--- The task ---
Every line below that contains the word "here" must be copied.
(Beginning of Stored data)
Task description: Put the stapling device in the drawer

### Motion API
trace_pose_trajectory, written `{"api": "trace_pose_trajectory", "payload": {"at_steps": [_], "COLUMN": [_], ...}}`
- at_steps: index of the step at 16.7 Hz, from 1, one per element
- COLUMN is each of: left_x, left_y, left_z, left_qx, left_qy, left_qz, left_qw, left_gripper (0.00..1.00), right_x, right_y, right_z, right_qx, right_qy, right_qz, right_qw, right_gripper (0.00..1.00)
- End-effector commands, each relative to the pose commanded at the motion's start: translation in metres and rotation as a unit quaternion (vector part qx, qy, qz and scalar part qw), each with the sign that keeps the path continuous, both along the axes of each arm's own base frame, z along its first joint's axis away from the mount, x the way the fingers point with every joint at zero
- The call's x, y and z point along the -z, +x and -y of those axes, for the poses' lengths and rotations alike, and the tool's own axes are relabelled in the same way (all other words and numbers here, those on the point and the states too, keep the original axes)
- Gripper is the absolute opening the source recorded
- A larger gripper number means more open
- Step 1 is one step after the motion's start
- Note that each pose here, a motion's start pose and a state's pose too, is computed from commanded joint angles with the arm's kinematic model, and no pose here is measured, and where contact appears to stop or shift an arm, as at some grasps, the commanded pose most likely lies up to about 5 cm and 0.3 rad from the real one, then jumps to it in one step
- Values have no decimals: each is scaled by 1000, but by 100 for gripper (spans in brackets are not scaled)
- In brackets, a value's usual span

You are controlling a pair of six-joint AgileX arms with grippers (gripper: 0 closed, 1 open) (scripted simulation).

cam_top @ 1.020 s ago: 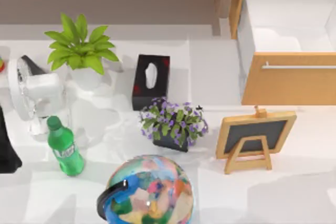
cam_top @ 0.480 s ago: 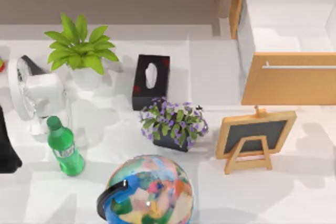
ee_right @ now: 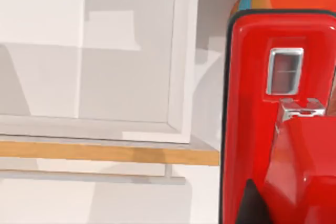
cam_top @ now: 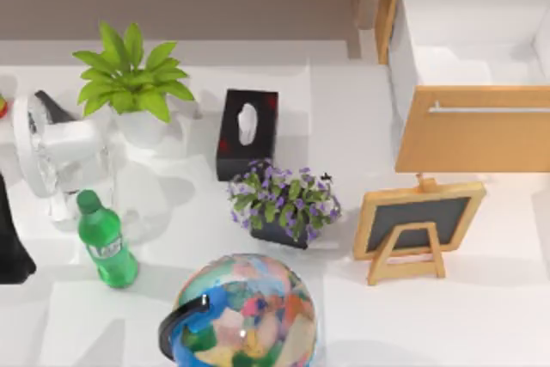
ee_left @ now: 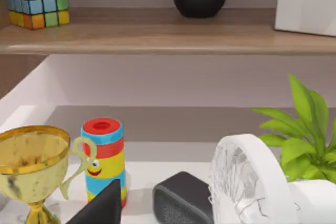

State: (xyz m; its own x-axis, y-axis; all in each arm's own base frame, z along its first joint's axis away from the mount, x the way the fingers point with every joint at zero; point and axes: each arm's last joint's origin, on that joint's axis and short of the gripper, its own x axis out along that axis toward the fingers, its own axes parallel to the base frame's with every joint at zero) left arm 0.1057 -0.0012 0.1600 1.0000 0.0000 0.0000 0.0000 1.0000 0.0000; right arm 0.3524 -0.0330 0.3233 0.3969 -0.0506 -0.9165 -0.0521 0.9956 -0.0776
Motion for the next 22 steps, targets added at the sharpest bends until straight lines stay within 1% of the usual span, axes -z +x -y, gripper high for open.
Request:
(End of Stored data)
--- Expected output ---
- The call's x, y and z point along the -z, +x and -y of those axes, for the poses' lengths and rotations alike, and the tool's own axes are relabelled in the same way (all other words and numbers here, those on the point and the states too, keep the original axes)
- Note that each pose here, a motion's start pose and a state's pose too, is computed from commanded joint angles with the arm's kinematic model, and no pose here is measured, and where contact appears to stop or shift an arm, as at some grasps, the commanded pose most likely lies up to about 5 cm and 0.3 rad from the real one, then jumps to it in one step

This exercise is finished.